Given this blurring of the distinction between PII and non-PII, the United States Federal Trade Commission (FTC) has stated that its proposed privacy framework applies to “consumer data that can be reasonably linked to a specific consumer, computer, or other device.”8 The report further states that companies must take three steps to protect this data:

  1. De-identify the data.

    Companies must take reasonable steps to de-identify the data. These steps include deletion or modification of data fields, the addition of “noise” to the data, or the use of aggregate or synthetic data.

  2. Do not attempt to re-identify the data.

    Companies must publicly commit to maintain and use the data in a de-identified manner, and not attempt to re-identify it.

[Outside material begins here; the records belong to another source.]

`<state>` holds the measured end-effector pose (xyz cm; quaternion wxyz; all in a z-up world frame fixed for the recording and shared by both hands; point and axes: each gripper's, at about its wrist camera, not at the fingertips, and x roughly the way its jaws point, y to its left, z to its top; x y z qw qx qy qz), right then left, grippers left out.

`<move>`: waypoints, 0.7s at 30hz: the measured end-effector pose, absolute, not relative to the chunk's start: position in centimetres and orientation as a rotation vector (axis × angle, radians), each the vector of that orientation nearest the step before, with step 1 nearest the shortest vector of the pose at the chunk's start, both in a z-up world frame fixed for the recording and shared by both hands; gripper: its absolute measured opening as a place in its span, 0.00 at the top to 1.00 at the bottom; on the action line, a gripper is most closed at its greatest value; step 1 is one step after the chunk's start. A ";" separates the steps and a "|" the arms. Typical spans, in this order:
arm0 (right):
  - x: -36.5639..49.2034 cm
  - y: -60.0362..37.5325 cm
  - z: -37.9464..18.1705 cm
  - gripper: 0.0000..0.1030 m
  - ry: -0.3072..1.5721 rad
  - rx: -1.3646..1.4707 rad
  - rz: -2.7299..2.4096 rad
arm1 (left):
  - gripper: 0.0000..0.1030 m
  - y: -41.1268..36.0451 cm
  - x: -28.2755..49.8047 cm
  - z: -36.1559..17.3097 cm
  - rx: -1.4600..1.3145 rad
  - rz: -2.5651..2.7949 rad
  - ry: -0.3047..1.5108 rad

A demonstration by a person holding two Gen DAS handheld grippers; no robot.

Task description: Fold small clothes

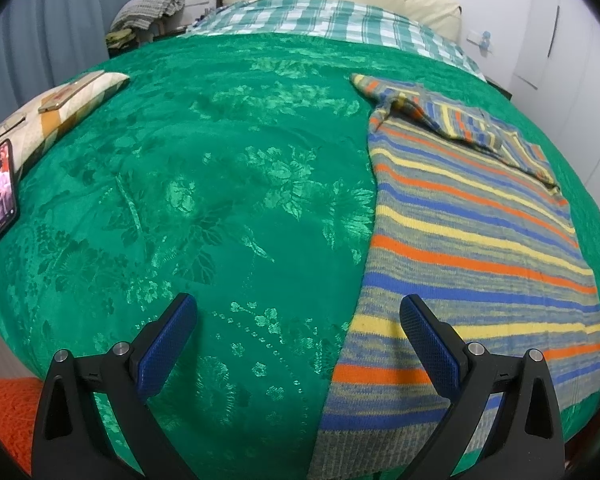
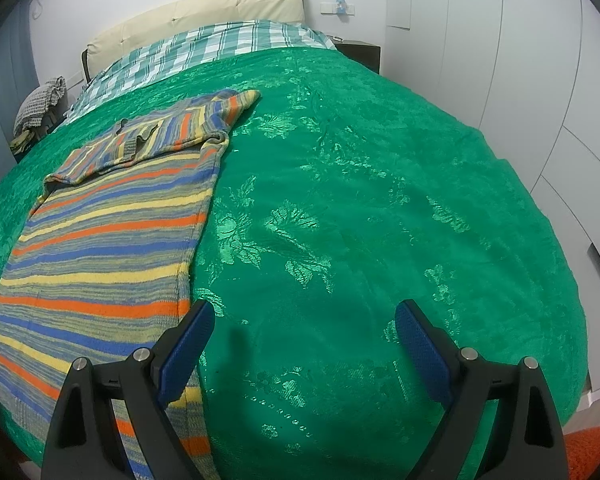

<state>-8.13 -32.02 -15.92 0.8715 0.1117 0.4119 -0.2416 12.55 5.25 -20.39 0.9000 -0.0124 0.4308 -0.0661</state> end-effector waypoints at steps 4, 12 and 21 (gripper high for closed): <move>-8.2 -32.0 -15.9 0.12 0.863 0.239 -0.506 | 0.01 5.2 12.6 -20.5 -0.030 -0.136 0.899; -8.2 -31.9 -15.9 0.12 0.860 0.243 -0.509 | 0.01 5.2 12.6 -20.5 -0.030 -0.135 0.900; -8.6 -32.0 -15.1 0.12 0.862 0.258 -0.499 | 0.01 5.9 11.8 -19.9 -0.044 -0.184 0.943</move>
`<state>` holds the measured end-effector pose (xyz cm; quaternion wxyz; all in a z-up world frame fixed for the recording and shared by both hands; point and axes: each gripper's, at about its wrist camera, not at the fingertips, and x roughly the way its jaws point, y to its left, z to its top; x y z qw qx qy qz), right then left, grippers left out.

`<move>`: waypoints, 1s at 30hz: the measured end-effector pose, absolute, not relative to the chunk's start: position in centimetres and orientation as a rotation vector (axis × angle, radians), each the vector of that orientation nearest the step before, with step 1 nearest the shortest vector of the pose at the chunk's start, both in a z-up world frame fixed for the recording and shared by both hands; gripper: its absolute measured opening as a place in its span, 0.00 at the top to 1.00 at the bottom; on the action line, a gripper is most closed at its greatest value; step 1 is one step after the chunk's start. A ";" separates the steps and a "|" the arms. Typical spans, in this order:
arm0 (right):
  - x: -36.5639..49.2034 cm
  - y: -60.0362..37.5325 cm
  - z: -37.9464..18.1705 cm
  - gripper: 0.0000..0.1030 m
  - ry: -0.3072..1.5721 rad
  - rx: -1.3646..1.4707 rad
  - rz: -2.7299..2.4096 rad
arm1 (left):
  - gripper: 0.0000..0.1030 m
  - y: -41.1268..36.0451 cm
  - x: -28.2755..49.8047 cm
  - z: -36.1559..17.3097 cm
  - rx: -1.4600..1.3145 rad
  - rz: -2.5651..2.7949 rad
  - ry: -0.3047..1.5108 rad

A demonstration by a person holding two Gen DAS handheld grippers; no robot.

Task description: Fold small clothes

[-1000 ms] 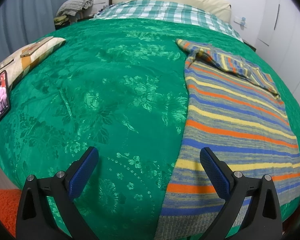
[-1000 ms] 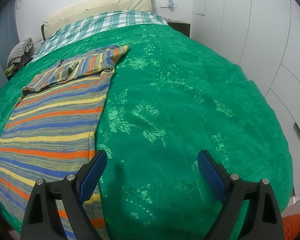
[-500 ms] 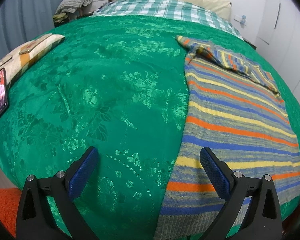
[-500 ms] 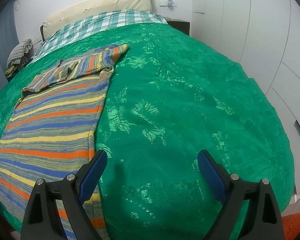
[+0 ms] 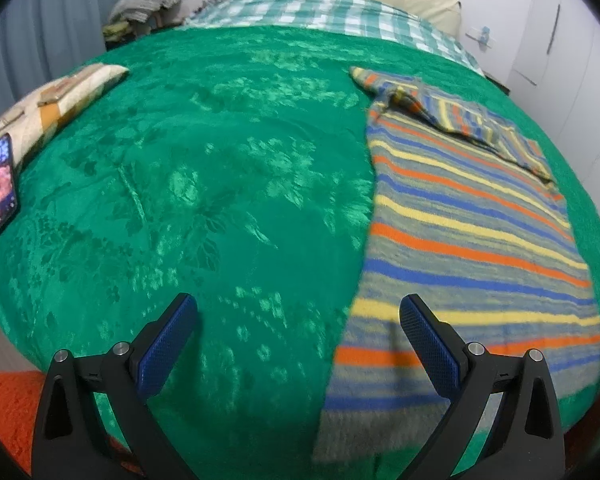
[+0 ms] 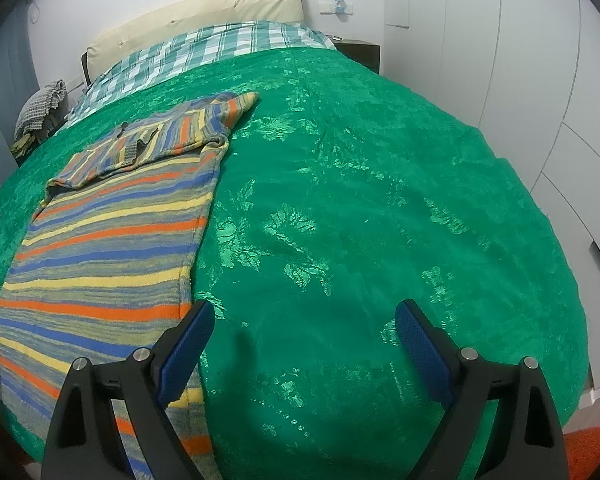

  3. Require downstream users to keep the data in de-identified form.

    Companies should contractually prohibit service providers and third parties from attempting to re-identify the data.

Case Study 8.3 discusses the FTC investigation of Netflix, a provider of online and mail order video rentals.

Case Study 8.3: An FTC investigation of Netflix’s plan to publicly release anonymous consumer data9

Netflix is a provider of online and mail order video rentals in the United States. The FTC raised concerns about the company’s plan to publicly release purportedly anonymous consumer data to improve its movie recommendation algorithm. In response to the FTC’s privacy concerns, Netflix agreed to narrow its release of data to only certain researchers. In addition, Netflix committed to the implementation of a number of operational safeguards to prevent the data from being used to re-identify consumers. If it chose to share such data with third parties, Netflix stated that it would limit access only to researchers who had contractually agreed to specific limitations on its use.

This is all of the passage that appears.